Mescide sisli bir havada gittim ve o muhteşem manzarayı göremedim. Mescidi imar eden hoca ve oğulları hayrına Allah rızası için oradan çalışan insanlar. Maddi karşılık beklentileri yok. Kahvaltıyı yapmıştım ama davetlerini de kırmadım birlikte kahvaltı ettik. Peşine hemen çalışmaya başladılar. Emekli hoca 77 yaşında olmasına rağmen hala çalışıyor elini eteğini işlerden çekmemiş, inzivaya çekilmemiş. Ben geceyi mescidde geçirme hayali kurmuştum gelirken... Hava durumu sürekli sisli olduğu haberini okuyunca orada gecelemenin anlamsız olacağını düşünüp geri döndüm.
Dönüş yolu sisli olduğu ve ara ara farklı yollar çıktığı için önüme kaybolma endişesi yaşadım. Telefona niye iz veya konum kaydı almadığıma hayıflandım. Yolda tekerlek izlerinin en taze olanlarına girdim ve şükür arabama vardım. Bir geceyi de Soğanlı Geçidi'nde geçirim planı yaptım. Çok güzel bir yere de çadır kurarım diye düşündüm. Suyumu doldurdum ve tepeciğe çıktım arabamla; ama rüzgarlı sisli hava tekrar başladı. Olsun belki hava açar güzel bir manzara da uyurum düşüncesiyle çadırımı kurdum ve orada sabahladım.. Rüzgarlı sisli hava hızını hiç kesmedi ertesi gün ben çadırı toplarken devam ediyordu.
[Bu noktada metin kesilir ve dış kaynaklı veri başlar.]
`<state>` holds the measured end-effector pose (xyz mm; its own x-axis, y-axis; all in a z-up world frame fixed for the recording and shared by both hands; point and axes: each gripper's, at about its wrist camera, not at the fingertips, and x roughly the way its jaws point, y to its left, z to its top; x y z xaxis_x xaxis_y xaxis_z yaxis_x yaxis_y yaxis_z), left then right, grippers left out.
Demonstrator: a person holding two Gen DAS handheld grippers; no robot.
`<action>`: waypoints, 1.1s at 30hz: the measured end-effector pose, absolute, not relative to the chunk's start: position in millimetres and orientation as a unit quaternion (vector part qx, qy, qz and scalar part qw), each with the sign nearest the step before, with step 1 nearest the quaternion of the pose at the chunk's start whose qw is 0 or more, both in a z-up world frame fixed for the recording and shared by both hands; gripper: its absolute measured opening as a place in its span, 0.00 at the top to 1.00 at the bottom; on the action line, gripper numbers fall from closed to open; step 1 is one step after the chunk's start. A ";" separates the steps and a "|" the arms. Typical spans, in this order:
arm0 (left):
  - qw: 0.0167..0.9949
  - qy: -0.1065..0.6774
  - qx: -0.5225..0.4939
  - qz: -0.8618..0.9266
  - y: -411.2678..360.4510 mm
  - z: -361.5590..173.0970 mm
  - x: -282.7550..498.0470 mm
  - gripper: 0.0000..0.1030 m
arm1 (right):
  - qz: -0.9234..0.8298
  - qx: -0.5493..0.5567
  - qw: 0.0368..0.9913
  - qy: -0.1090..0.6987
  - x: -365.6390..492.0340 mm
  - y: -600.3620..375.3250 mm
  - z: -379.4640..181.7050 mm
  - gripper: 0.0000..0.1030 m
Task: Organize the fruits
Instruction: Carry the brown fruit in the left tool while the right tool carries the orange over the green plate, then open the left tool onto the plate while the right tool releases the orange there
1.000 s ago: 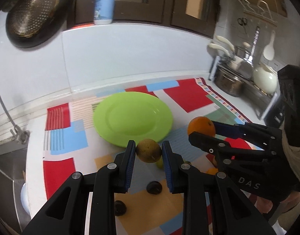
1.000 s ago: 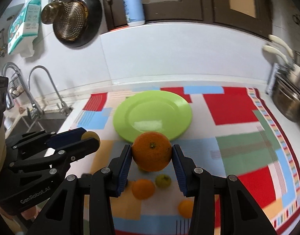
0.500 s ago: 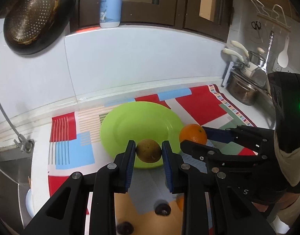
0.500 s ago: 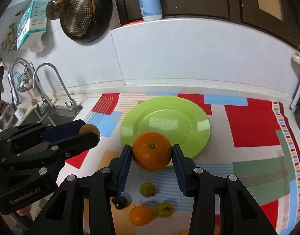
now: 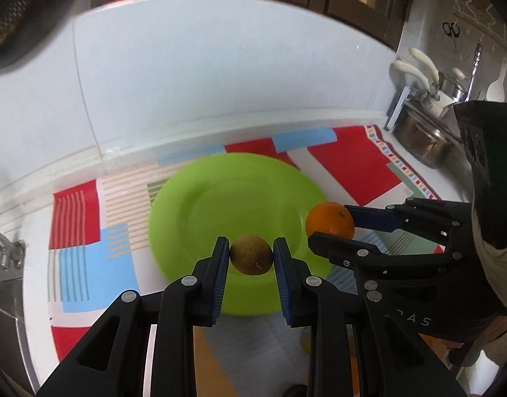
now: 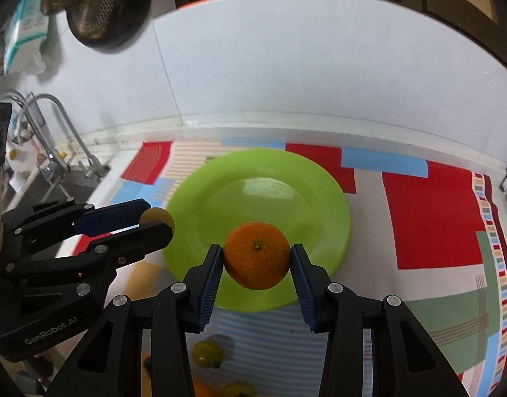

Kop Geçidi'nde de bir gün yatma hayalim vardı... Bu gün de orada yatarım düşüncesiyle dönüş yoluna girdim. Soğanlı Geçidi sis içindeyken Bayburt güllük gülistanlıktı o gün. Kop Geçidi'ne vardım. Şehitliği ziyaret ettim. O ara internetten aldığım ukulelemin kargosunun şubeye vardığı mesajı geldi. Geceleme düşüncemden soğudum ve eve dönmeden önce ukulelemi kargo şubesinden aldım.